This is an automated email from the ASF dual-hosted git repository.
ethanfeng pushed a commit to branch main
in repository https://gitbox.apache.org/repos/asf/celeborn.git
The following commit(s) were added to refs/heads/main by this push:
new 6c102441c [CELEBORN-2138] Avoiding multiple accesses to HDFS When
writting index file
6c102441c is described below
commit 6c102441c35c7bf17346f16aa1d5fa25785bb6fb
Author: taowenjun <[email protected]>
AuthorDate: Wed Sep 3 10:43:13 2025 +0800
[CELEBORN-2138] Avoiding multiple accesses to HDFS When writting index file
### What changes were proposed in this pull request?
Avoiding multiple accesses to HDFS When writting index file.
### Why are the changes needed?
### Does this PR introduce _any_ user-facing change?
### How was this patch tested?
Closes #3460 from taowenjun/CELEBORN-2138.

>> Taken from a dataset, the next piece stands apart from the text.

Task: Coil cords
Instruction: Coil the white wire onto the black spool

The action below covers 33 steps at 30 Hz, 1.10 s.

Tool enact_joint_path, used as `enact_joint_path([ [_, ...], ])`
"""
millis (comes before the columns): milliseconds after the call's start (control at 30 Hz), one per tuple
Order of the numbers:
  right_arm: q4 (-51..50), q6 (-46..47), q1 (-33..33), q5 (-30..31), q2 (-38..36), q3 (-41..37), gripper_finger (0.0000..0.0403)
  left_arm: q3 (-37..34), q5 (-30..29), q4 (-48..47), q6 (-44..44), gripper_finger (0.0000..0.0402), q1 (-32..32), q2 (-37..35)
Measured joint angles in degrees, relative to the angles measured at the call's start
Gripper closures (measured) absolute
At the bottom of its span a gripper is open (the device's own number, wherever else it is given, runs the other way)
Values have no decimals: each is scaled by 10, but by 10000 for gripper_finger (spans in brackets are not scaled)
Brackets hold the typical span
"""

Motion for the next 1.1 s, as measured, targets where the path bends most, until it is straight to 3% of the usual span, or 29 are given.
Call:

Authored-by: taowenjun <[email protected]>
Signed-off-by: mingji <[email protected]>
---
.../service/deploy/worker/storage/TierWriter.scala | 15 +++++++++++----
1 file changed, 11 insertions(+), 4 deletions(-)
diff --git
a/worker/src/main/scala/org/apache/celeborn/service/deploy/worker/storage/TierWriter.scala
b/worker/src/main/scala/org/apache/celeborn/service/deploy/worker/storage/TierWriter.scala
index 23ee7f9d1..e083108e8 100644
---
a/worker/src/main/scala/org/apache/celeborn/service/deploy/worker/storage/TierWriter.scala
+++
b/worker/src/main/scala/org/apache/celeborn/service/deploy/worker/storage/TierWriter.scala
@@ -17,7 +17,7 @@
package org.apache.celeborn.service.deploy.worker.storage
-import java.io.IOException
+import java.io.{ByteArrayOutputStream, DataOutputStream, IOException}
import java.nio.ByteBuffer
import java.nio.channels.FileChannel
import java.util.concurrent.TimeUnit
@@ -648,9 +648,16 @@ class DfsTierWriter(
hadoopFs.create(dfsFileInfo.getDfsWriterSuccessPath).close()

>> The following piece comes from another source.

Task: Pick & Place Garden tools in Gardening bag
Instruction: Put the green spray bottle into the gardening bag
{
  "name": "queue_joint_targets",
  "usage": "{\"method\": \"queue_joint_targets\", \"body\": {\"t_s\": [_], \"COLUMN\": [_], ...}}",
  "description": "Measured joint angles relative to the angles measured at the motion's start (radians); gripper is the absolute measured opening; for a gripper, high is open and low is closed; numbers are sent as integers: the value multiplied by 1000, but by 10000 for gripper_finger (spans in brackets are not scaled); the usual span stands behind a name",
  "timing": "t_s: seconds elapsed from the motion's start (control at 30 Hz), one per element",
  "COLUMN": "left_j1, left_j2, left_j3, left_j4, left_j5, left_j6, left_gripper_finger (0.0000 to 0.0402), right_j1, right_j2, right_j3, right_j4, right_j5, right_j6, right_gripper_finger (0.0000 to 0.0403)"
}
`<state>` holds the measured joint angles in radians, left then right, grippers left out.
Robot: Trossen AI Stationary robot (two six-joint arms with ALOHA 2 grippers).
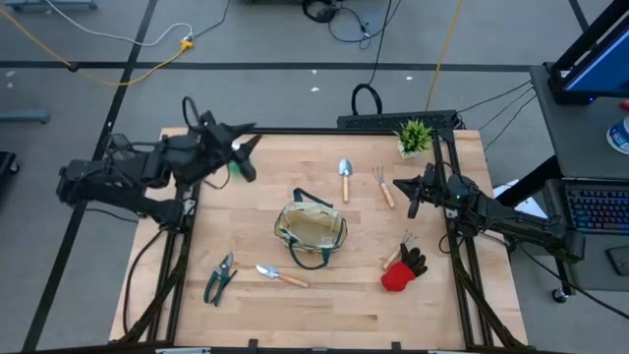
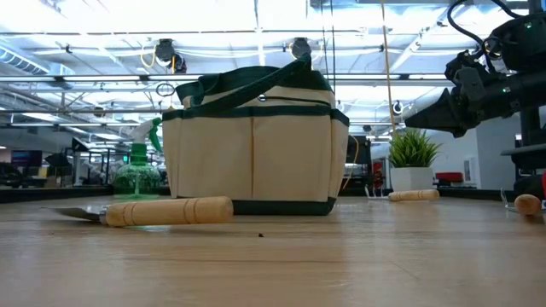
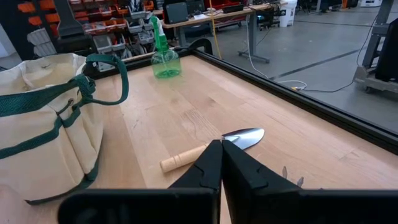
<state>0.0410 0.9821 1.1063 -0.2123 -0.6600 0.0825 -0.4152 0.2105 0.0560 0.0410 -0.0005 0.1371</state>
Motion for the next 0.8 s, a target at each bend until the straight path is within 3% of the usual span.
{"method": "queue_joint_targets", "body": {"t_s": [0.27, 0.5, 0.8], "left_j1": [157, 308, 519], "left_j2": [91, 196, 285], "left_j3": [133, 239, 273], "left_j4": [-330, -610, -810], "left_j5": [168, 245, 418], "left_j6": [-139, -209, -226], "left_gripper_finger": [145, 145, 145], "right_j1": [0, 0, 0], "right_j2": [0, 0, 0], "right_j3": [0, 0, 0], "right_j4": [0, 0, 0], "right_j5": [0, 0, 0], "right_j6": [0, 0, 0], "right_gripper_finger": [0, 0, 0]}}
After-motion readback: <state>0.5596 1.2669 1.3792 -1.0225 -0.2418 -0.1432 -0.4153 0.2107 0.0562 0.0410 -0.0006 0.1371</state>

if (dfsFileInfo.isReduceFileMeta) {
val indexOutputStream = hadoopFs.create(dfsFileInfo.getDfsIndexPath)
-
indexOutputStream.writeInt(dfsFileInfo.getReduceFileMeta.getChunkOffsets.size)
- for (offset <- dfsFileInfo.getReduceFileMeta.getChunkOffsets.asScala) {
- indexOutputStream.writeLong(offset)
+ val byteStream: ByteArrayOutputStream = new ByteArrayOutputStream()

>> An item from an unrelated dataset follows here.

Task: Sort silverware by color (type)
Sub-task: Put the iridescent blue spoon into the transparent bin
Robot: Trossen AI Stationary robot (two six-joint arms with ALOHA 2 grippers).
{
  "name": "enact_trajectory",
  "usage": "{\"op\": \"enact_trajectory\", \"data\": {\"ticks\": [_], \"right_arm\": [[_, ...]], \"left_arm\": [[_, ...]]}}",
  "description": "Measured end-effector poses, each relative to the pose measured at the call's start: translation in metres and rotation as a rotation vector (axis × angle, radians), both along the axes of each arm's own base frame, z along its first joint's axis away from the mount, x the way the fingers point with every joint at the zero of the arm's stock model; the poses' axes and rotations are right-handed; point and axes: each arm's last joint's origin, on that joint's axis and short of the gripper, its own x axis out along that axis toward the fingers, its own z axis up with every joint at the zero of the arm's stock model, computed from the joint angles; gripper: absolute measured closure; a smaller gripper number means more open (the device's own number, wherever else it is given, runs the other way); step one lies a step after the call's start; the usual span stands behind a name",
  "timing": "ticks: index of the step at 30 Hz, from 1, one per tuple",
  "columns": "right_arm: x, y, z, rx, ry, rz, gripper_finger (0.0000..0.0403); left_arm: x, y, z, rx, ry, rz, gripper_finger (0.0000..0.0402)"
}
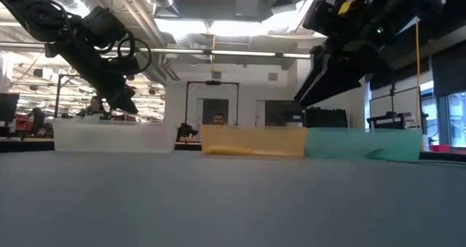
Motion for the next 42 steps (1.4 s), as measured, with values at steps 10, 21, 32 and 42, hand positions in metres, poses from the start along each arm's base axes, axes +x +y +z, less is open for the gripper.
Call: {"op": "enact_trajectory", "data": {"ticks": [10, 21, 32, 42], "right_arm": [[-0.021, -0.004, 0.023, 0.127, 0.218, -0.249, 0.0233], [-0.073, -0.013, 0.008, 0.308, 0.52, -0.745, 0.0233], [-0.1, -0.051, -0.031, 0.423, 0.637, -1.106, 0.0233], [-0.112, -0.071, -0.055, 0.546, 0.709, -1.04, 0.0256]], "left_arm": [[0.009, -0.012, -0.001, -0.1, -0.129, -0.014, 0.0286], [0.039, -0.041, 0.014, -0.159, -0.37, -0.37, 0.0285], [0.048, -0.051, 0.026, -0.092, -0.471, -0.439, 0.0285], [0.048, -0.052, 0.026, -0.094, -0.47, -0.44, 0.0285]]}}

+ val dataStream = new DataOutputStream(byteStream)
+ try {
+
dataStream.writeInt(dfsFileInfo.getReduceFileMeta.getChunkOffsets.size)
+ for (offset <-
dfsFileInfo.getReduceFileMeta.getChunkOffsets.asScala) {
+ dataStream.writeLong(offset)
+ }
+ indexOutputStream.write(byteStream.toByteArray)
+ } finally if (dataStream != null) {
+ dataStream.close()
}
indexOutputStream.close()
}